Between 1989 and 1993, Venezuelan President Carlos Andrés Pérez embarked on a neoliberal restructuring of the economy, making it more attractive to foreign investors.

Files show that in November 1991, Simon Gass, the assistant private secretary to foreign secretary Douglas Hurd, noted that “Venezuela has recently developed into a promising economic and commercial prospect”. 

This was “thanks to President Perez’ recognition in 1989 that liberalisation and deregulation are the way forward, and his political courage in sticking to the difficult adjustment policies required”. 

Britain launched the Venezuela Initiative, which was “set up to penetrate the expanding Venezuelan economy, particularly in the oil, gas and petrochemical sectors”. 

Gass added that “the stakes for which the companies involved are playing are high – in the order of $45 billion is due to be invested in the oil industry alone”.

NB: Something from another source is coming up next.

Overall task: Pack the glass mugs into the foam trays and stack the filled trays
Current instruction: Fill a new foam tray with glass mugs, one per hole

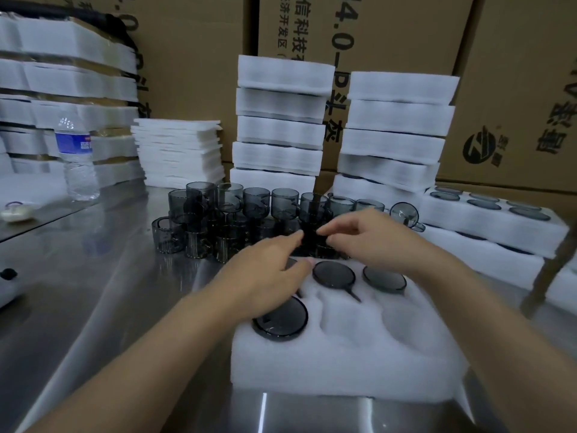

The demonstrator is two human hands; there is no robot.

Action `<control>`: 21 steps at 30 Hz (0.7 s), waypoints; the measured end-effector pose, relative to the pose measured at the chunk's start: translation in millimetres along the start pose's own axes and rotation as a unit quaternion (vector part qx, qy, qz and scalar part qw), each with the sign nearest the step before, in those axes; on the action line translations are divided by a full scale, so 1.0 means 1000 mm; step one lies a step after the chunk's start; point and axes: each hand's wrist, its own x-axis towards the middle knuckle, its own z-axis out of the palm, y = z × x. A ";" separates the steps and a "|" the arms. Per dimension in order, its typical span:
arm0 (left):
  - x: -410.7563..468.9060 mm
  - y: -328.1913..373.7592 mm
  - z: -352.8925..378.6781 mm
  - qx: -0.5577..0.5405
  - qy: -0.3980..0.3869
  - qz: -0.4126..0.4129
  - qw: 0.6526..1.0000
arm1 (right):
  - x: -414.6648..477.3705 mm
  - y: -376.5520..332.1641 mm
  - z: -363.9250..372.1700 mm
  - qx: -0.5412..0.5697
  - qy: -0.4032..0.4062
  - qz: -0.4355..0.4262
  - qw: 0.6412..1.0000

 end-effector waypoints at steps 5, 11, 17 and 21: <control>-0.005 0.012 0.006 -0.001 -0.100 0.058 0.993 | 0.020 0.029 0.025 -0.147 0.009 0.051 0.988; -0.002 0.010 0.007 0.076 -0.133 0.058 0.987 | 0.019 0.041 0.030 -0.102 0.017 0.074 0.992; -0.003 0.012 0.003 0.060 -0.131 0.051 0.988 | 0.020 0.044 0.030 -0.103 0.003 0.123 0.987; -0.004 0.013 0.002 0.056 -0.134 0.051 0.988 | 0.021 0.046 0.030 -0.135 -0.010 0.161 0.978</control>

After Hugo Chávez was elected President in 1998, these interests once again came under threat, particularly after he announced plans in 2007 to nationalise the oil production sites that remained under foreign control.

In recent years, British officials have continued to overtly outline UK interests in Venezuela’s oil industry.

In 2018, minister of state for the Americas Alan Duncan told parliament that: “The revival of the oil industry [in Venezuela] will be an essential element in any recovery, and I can imagine that British companies like Shell and BP will want to be part of it”.

The Foreign Office was asked if it made the Venezuelan government aware of discussions in Caracas in February 2020 about UK involvement in Venezuela’s energy sector and if the Venezuela Reconstruction Unit still existed. 

Its spokesperson replied: “The UK does not recognise the Maduro regime and does not consult it on meetings held. The Venezuela Reconstruction Unit no longer exists.”

The Foreign Office has not yet responded to a separate FOI request filed in January 2021 about all of Saville’s visits to Venezuela.